## [Problem description]
Output only the lines below from the one containing "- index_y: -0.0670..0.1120" to the one containing "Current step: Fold", exactly as written, both ends kept.

## [Given records]
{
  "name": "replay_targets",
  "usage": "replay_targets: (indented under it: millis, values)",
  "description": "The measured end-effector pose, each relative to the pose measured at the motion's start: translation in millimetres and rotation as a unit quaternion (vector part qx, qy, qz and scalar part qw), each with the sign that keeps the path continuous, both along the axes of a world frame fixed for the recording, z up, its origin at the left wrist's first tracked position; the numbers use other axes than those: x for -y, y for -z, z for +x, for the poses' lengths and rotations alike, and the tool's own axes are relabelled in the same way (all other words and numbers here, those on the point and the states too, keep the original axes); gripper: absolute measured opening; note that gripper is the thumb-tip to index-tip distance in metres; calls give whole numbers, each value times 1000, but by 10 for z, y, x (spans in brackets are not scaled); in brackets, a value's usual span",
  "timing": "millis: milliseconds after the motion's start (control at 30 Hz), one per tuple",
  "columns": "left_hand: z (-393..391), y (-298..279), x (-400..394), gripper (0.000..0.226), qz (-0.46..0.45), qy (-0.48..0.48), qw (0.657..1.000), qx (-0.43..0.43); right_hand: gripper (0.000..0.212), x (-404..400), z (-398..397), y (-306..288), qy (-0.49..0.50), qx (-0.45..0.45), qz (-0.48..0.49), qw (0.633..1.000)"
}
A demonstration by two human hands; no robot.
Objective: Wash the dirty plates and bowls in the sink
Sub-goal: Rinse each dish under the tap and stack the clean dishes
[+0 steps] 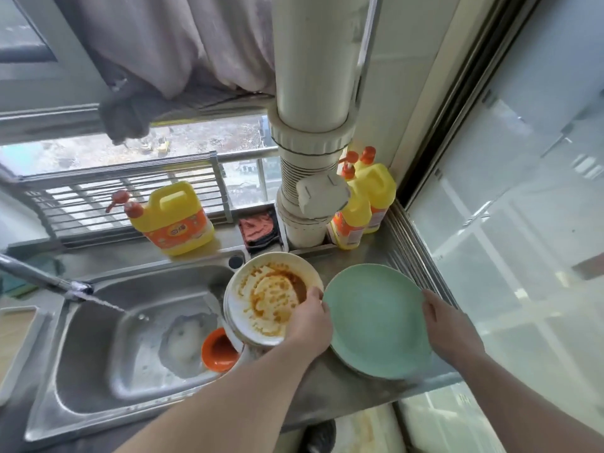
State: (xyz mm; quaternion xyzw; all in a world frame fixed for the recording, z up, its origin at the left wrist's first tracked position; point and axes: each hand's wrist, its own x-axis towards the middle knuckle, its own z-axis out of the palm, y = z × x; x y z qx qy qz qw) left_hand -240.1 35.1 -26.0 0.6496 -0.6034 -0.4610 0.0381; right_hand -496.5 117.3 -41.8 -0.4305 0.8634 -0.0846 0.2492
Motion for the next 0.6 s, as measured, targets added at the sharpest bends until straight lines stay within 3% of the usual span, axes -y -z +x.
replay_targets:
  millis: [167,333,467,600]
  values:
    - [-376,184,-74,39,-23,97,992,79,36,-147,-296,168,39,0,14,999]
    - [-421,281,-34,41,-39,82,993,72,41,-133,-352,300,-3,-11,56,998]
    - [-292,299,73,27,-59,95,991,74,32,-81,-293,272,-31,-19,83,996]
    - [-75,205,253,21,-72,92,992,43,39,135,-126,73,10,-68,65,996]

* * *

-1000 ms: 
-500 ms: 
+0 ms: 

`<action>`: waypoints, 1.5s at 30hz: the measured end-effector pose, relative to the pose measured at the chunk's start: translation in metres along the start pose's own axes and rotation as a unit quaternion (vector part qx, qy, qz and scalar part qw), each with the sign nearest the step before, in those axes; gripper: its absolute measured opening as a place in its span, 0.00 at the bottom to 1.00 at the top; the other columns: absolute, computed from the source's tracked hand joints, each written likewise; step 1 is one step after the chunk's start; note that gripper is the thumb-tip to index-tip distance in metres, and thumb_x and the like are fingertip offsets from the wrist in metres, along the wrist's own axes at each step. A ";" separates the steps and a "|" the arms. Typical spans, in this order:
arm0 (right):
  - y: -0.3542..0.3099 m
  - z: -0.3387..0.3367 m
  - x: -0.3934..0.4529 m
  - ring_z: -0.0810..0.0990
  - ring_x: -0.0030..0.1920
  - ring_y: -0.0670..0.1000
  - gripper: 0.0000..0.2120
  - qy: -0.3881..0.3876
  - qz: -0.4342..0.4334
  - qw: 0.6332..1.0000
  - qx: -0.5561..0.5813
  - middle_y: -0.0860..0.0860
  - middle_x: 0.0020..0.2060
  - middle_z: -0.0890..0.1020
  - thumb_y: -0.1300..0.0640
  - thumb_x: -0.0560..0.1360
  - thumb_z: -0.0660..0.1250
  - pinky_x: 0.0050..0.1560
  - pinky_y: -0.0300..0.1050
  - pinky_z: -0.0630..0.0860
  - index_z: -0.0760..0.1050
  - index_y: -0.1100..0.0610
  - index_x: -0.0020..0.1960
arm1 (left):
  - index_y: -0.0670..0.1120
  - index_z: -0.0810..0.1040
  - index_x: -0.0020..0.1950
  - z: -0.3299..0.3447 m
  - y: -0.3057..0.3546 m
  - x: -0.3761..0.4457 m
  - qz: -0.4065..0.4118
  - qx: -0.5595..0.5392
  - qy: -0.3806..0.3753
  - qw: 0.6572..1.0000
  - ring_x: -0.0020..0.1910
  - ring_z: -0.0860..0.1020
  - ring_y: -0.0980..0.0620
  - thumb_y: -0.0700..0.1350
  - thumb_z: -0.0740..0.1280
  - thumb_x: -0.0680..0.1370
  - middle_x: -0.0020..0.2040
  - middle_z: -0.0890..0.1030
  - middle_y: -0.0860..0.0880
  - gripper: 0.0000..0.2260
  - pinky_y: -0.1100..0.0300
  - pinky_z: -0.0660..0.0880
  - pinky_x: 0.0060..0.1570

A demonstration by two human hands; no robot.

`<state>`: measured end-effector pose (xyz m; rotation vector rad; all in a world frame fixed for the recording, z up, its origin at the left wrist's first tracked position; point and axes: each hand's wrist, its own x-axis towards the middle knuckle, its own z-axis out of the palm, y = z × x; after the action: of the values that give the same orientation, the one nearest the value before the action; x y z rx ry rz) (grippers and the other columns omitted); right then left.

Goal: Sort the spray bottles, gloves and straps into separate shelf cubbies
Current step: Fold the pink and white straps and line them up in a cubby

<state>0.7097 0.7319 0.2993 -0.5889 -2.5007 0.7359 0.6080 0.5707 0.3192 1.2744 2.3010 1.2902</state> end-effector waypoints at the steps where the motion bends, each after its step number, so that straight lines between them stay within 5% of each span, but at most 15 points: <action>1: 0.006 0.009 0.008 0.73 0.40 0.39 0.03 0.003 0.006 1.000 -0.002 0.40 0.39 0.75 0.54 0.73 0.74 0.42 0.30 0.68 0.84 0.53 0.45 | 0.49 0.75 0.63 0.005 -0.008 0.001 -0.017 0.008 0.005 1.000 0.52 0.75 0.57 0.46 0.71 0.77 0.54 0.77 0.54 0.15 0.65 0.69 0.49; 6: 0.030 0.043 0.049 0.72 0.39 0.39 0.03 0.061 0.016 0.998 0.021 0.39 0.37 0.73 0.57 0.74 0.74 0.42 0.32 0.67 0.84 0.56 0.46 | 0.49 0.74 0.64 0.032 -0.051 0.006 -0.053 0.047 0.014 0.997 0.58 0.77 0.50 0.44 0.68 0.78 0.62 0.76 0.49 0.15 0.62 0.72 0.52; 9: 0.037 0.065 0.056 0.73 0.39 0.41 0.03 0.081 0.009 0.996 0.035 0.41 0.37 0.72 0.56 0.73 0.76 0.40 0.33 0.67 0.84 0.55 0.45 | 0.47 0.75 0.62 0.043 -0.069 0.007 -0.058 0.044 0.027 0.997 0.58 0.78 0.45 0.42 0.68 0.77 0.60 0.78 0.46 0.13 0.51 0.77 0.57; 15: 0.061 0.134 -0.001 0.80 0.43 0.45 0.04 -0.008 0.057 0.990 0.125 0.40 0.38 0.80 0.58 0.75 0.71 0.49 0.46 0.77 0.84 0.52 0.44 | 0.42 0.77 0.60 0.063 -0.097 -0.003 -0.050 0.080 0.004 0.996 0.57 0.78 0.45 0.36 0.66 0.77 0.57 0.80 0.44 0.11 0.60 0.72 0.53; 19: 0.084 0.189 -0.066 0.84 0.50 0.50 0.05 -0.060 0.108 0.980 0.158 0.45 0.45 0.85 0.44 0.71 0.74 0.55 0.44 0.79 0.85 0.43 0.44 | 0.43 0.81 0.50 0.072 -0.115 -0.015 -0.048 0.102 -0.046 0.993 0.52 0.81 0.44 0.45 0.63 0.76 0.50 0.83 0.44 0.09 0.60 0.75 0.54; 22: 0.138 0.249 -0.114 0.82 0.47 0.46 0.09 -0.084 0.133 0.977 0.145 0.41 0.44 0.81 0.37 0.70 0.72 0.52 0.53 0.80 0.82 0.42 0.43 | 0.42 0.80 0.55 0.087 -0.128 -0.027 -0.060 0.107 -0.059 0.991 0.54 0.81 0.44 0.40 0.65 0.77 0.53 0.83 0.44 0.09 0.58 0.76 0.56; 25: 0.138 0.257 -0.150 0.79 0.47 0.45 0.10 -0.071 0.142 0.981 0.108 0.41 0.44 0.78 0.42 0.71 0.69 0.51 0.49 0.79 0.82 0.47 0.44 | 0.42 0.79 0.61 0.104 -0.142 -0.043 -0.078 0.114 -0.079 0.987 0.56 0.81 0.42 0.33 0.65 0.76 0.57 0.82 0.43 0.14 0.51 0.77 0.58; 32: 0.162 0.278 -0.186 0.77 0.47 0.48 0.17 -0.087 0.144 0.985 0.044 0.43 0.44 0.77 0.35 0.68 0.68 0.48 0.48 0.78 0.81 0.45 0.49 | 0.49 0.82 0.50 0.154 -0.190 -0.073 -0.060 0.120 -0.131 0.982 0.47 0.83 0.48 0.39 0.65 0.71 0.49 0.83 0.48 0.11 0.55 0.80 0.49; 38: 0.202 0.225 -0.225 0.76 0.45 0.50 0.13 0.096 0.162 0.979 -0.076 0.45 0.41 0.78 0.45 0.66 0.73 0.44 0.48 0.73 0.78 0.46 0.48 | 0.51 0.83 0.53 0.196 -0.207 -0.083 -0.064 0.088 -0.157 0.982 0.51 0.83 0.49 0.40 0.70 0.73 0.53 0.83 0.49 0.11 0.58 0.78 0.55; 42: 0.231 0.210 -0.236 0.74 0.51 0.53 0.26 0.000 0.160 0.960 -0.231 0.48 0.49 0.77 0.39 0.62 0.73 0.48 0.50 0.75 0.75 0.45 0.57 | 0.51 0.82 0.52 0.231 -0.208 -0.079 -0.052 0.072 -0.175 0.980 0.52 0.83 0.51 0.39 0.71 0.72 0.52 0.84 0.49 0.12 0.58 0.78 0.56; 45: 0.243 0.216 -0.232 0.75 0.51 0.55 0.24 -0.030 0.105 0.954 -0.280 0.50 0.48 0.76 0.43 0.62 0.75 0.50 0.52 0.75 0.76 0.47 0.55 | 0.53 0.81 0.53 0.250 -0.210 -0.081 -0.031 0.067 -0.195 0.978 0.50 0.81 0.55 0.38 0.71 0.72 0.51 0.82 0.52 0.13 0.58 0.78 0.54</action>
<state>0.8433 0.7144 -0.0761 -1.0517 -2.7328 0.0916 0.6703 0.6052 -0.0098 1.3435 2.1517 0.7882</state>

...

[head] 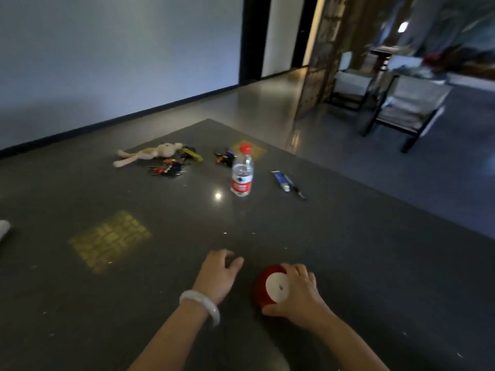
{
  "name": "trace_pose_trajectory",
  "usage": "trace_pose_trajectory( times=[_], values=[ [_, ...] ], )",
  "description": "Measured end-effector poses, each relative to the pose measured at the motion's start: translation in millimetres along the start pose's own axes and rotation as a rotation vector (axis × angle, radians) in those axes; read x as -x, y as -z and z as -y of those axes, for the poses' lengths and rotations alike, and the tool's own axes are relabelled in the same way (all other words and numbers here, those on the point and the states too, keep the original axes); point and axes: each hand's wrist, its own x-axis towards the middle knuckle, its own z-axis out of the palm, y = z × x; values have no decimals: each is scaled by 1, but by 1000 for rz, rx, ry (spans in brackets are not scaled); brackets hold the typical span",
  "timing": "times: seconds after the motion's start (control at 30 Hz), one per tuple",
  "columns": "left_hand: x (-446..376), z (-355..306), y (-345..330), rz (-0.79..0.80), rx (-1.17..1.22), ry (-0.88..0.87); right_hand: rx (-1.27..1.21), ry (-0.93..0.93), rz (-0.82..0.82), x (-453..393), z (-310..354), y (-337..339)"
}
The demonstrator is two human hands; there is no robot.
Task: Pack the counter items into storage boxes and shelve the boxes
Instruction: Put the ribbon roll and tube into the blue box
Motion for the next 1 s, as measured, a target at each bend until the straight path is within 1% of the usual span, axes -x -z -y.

## [Solution for this exercise]
  - index_y: -0.0670..0.1120
  - index_z: -0.0810..0.1040
  - index_x: -0.0020..0.1950
  - z: -0.3299..0.3447 m
  - y: -0.3057..0.3546 m
  - x: -0.3761..0.4457 m
  - qz: -0.4065..0.4118
  - qx: -0.5595..0.5392
  - qy: -0.3806..0.3753
  - qw: 0.6572..1.0000
  - ring_x: -0.0020..0.1910
  - ring_z: -0.0860..0.1020
  - ring_y: -0.0980..0.0620
  - thumb_y: -0.0700..0.1350
  - thumb_z: -0.0740..0.1280
  - thumb_x: -0.0680..0.1370
  - middle_x: -0.0020..0.2040
  - middle_z: -0.0890..0.1030
  - middle_y: -0.0860..0.0880
  - gripper: 0.0000..0.2260
  - pinky_y: -0.1100..0.0300
  - pinky_z: -0.0660..0.0880
  - pinky_x: 0.0060..0.1570

A demonstration by two human hands; no robot.

`<state>`: measured end-effector pose (xyz m; rotation vector rad; all in a world frame fixed for the recording, z up, its origin at the left wrist's first tracked position; point and axes: each hand's wrist, its own x-axis towards the middle knuckle, its own z-axis out of the palm, y = z × x; after the action: of the values that give the same orientation, the one nearest the value before the action; x y z rx ry rz) (grippers and the other columns omitted); right then left.

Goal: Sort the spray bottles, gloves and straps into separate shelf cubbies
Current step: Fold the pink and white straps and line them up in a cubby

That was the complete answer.